As soon as I saw these ricotta gnocchi I just knew they would be amazing. They are soft and light, and are like biting into a pillow. I have long loved gnocchi, but what I don’t love is the tedious process involved in making them, namely the boiling, cooling, peeling, and mashing of potatoes. These use ricotta instead, and you can have these babies ready for the pot in under half an hour. Less if you’re a whizz at rolling them out. Do take care not to overwork the dough, as they may end up too hard. And by the way, I swear by my little wooden gnocchi roller that I picked up for just $5, but a fork will do the job just as well.
I usually serve these with a classic tomato sauce and some Parmesan cheese, but a creamy boscaiola or burnt butter and sage would also be delicious.
- 500 g ricotta
- approx 220 g strong or “00” flour
- 2 egg yolks
- approx 50 g grated Parmesan
- a good pinch of salt
1. To make the gnocchi mix all the ingredients together in a large bowl until just combined. Knead for a coupe of minutes only, on a floured surface. If the dough is very wet and sticky add a little more flour just until it’s a bit more smooth. It doesn’t have to look like pasta or bread dough, it’s a bit “rougher” looking. The less you work the dough the better it will be.

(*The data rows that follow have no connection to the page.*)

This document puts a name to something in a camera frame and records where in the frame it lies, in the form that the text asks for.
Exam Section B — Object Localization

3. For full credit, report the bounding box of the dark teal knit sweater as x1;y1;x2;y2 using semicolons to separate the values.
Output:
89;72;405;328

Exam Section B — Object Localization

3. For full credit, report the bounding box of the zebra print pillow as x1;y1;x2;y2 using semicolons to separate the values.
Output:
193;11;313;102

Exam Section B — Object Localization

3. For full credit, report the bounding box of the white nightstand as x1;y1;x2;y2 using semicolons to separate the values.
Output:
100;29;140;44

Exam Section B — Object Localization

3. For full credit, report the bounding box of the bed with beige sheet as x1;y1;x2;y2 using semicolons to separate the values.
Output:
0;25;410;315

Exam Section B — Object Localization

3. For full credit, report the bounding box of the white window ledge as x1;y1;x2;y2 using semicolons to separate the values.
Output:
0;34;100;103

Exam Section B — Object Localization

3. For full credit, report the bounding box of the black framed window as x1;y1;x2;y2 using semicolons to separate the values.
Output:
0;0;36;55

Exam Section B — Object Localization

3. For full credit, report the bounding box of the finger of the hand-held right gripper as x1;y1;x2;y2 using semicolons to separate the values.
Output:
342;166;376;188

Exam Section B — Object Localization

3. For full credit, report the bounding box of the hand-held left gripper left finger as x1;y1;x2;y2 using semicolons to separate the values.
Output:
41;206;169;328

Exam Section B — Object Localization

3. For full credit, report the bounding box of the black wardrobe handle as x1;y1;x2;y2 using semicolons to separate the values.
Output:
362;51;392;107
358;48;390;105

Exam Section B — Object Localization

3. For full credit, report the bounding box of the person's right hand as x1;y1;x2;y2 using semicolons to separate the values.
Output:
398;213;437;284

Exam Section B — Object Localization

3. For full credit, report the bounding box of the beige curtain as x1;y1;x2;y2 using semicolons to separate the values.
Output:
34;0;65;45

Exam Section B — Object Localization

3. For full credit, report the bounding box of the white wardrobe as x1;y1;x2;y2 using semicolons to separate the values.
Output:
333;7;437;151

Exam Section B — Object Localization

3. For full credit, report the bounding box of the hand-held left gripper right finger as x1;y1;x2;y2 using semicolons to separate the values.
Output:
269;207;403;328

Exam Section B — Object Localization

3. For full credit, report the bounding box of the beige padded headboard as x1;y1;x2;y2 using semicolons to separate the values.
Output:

2. Divide the dough into two or three pieces, and taking one piece at a time, roll it out into a long sausage shaped log, about the thickness of your thumb. Cut the logs into small lengths of about 4 cm. Using a gnocchi roller, slide each gnocchi along the ridges using two fingers until they look like proper little gnocchi.
3. Place them on a tea towel or tray dusted with some flour as you go. When you’re ready to cook them heat a large pot of water, add some salt and bring to the boil. Add the gnocchi to the boiling water, and cook it in two or three batches. They are ready when they come to the surface, this should take about five minutes. Scoop them out with a large slotted spoon and add to the sauce.